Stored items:
Content starts
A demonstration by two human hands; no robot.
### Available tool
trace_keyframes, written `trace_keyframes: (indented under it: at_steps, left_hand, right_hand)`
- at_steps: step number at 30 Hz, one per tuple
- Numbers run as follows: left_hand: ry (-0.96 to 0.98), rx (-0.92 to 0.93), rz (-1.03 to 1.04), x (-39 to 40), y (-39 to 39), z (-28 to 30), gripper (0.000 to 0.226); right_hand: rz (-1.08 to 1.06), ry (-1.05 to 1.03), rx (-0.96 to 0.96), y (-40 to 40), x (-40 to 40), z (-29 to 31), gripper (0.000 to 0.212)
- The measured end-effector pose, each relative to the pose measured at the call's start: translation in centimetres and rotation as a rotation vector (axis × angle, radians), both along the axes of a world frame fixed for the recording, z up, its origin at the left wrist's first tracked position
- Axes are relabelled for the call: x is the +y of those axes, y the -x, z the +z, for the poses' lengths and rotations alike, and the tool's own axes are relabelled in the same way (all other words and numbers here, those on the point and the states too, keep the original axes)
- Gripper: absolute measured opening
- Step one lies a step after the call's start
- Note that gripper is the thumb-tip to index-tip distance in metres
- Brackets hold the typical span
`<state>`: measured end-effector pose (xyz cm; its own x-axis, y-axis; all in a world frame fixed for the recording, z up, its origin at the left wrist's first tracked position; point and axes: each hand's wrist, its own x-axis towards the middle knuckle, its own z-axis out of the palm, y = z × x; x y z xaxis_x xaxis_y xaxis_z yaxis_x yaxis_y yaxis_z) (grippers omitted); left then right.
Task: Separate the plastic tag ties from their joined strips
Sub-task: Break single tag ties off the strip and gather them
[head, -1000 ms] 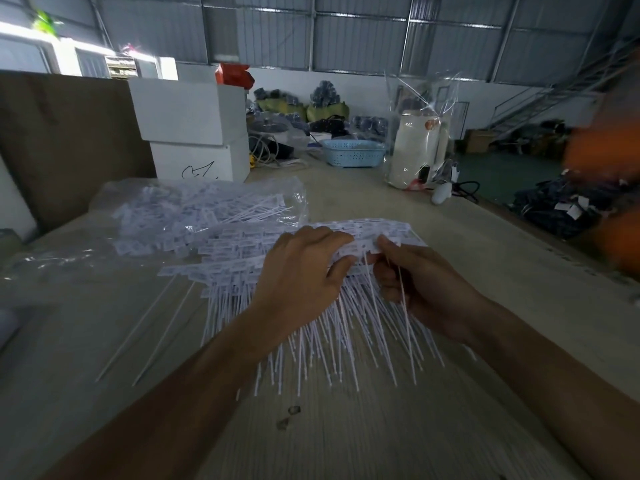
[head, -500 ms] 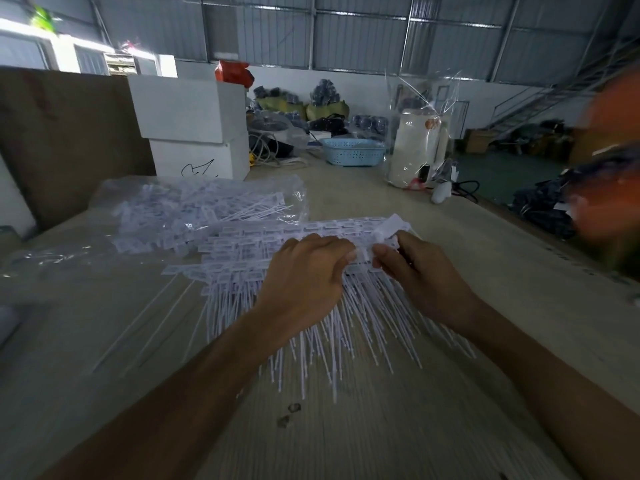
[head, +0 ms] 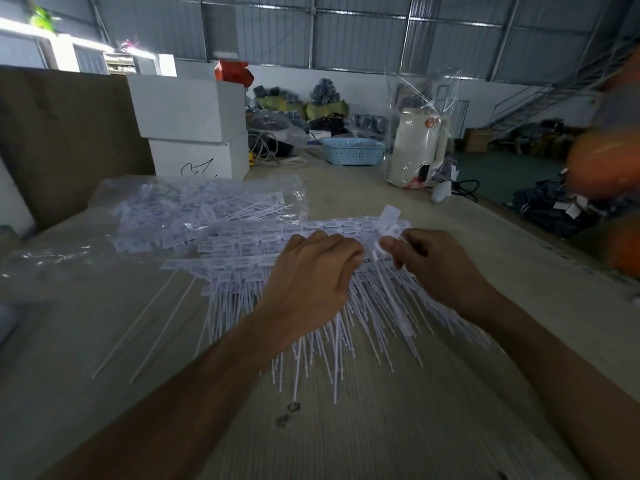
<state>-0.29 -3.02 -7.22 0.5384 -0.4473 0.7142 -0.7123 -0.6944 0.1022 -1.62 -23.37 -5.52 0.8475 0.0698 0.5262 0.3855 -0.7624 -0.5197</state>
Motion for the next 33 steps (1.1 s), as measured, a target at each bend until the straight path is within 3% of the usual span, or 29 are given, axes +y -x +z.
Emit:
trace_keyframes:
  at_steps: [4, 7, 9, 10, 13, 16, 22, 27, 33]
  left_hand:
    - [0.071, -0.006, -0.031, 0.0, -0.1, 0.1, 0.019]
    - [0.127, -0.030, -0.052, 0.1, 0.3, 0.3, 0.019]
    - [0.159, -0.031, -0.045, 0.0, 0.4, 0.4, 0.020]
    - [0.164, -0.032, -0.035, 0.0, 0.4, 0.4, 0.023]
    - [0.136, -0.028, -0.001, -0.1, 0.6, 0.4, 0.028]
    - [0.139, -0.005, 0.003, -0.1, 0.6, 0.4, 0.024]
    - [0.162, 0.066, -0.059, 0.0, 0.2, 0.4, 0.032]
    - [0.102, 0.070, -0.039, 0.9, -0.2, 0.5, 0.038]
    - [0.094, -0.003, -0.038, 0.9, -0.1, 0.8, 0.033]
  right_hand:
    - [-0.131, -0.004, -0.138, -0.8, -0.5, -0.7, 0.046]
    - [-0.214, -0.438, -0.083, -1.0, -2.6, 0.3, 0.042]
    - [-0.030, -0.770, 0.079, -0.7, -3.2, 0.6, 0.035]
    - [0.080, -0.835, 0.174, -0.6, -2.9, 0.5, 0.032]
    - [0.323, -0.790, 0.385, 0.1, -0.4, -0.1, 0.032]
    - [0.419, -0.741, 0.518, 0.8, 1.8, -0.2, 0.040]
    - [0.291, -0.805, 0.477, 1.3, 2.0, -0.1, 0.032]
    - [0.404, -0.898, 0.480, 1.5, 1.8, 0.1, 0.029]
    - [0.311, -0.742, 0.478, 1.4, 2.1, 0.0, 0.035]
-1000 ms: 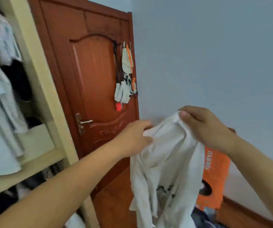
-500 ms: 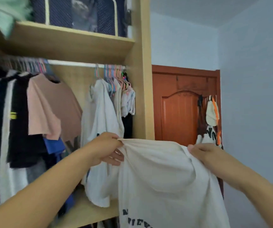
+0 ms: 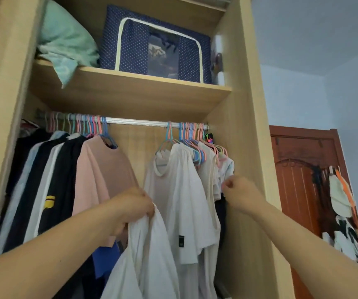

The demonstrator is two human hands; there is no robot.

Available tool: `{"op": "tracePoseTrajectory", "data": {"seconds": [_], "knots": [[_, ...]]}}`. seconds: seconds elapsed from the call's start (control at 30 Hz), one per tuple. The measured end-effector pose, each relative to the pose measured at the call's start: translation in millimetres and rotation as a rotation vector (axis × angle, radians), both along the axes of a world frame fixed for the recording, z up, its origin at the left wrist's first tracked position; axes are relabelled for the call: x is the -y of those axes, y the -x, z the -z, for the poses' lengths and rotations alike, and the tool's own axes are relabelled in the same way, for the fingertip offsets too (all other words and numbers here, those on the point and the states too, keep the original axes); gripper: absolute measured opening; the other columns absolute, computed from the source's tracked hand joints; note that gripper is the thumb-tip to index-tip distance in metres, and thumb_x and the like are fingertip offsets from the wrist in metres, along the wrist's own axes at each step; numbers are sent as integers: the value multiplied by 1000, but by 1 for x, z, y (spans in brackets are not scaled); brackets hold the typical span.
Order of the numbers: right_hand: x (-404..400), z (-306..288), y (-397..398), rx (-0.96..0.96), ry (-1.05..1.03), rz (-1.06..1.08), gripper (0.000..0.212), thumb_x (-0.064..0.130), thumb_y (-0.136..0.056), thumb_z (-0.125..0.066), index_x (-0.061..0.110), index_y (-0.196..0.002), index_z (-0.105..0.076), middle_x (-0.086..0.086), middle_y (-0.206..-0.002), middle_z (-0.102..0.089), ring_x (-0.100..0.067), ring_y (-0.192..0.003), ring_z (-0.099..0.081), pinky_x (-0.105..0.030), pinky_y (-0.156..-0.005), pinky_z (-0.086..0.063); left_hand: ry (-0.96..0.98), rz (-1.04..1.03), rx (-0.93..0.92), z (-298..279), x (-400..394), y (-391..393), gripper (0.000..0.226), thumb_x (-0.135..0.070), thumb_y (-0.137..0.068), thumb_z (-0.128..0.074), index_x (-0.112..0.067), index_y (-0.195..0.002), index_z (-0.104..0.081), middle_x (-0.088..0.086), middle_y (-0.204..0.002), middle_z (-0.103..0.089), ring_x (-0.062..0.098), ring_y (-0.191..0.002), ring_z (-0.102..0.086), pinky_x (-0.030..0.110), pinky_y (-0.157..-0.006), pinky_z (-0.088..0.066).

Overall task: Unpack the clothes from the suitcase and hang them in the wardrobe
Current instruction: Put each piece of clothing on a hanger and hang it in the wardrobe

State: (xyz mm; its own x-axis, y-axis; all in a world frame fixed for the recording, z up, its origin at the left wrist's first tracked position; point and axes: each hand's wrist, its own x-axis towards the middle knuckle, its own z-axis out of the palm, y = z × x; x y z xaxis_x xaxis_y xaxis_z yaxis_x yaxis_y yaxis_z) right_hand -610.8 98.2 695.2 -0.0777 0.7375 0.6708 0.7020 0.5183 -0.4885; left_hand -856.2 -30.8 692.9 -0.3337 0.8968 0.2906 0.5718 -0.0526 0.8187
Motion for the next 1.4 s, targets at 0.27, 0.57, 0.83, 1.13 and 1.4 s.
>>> {"op": "tracePoseTrajectory", "data": {"seconds": [0.27,0.57,0.83,1.13,1.4], "knots": [[-88,-82,95,-52,-228,100,33,18,-95,-47,4,-123,-57,-18,-126,-56,-37,-113,-56,-35,-80,-42,-99,-189,-152,-21,-36,40,10,0,-87,-58,-8,-80,-58,6,-80,-57,17,-68,-50,22,-53,-37],[-108,-104,178,21,-171,-65,37,29,-92,-56,6,-122,-58,-17,-125,-61,-36,-118,-58,-36,-93,-47,-133,-283,-147,-30,-43,67,17,2,-83,-60,-6,-93,-71,18,-94,-69,28,-77,-61,28,-61,-48],[-97,-101,213,-133,-98,-211,37,26,-92,-55,3,-121,-60,-20,-126,-61,-36,-120,-56,-34,-94,-46,-181,-294,-104,-36,-31,74,23,3,-82,-59,-15,-89,-71,14,-87,-68,28,-72,-63,24,-48,-45],[-136,-141,176,-533,323,-570,26,37,-95,-57,12,-91,-63,-3,-65,-57,-16,-52,-51,-27,-49,-48,-197,-226,-82,-37,-37,72,22,3,-81,-60,-13,-89,-72,15,-86,-68,28,-70,-61,30,-61,-46],[-155,-158,139,219,-127,78,35,40,-98,-50,13,-118,-63,-13,-121,-65,-33,-99,-58,-32,-78,-46,-188,-212,-123,-33,-48,70,22,3,-83,-59,-14,-92,-72,12,-92,-70,24,-72,-62,26,-58,-49]]}}
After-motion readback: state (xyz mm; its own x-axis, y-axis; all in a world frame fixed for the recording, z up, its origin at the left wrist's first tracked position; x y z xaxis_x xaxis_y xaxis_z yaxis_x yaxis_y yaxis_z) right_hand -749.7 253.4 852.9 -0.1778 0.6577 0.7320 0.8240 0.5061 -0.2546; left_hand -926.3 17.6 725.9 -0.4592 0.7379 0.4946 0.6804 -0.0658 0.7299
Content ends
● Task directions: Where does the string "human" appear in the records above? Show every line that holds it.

● Response below:
A demonstration by two human hands; no robot.
The demonstrator is two human hands; there is no robot.

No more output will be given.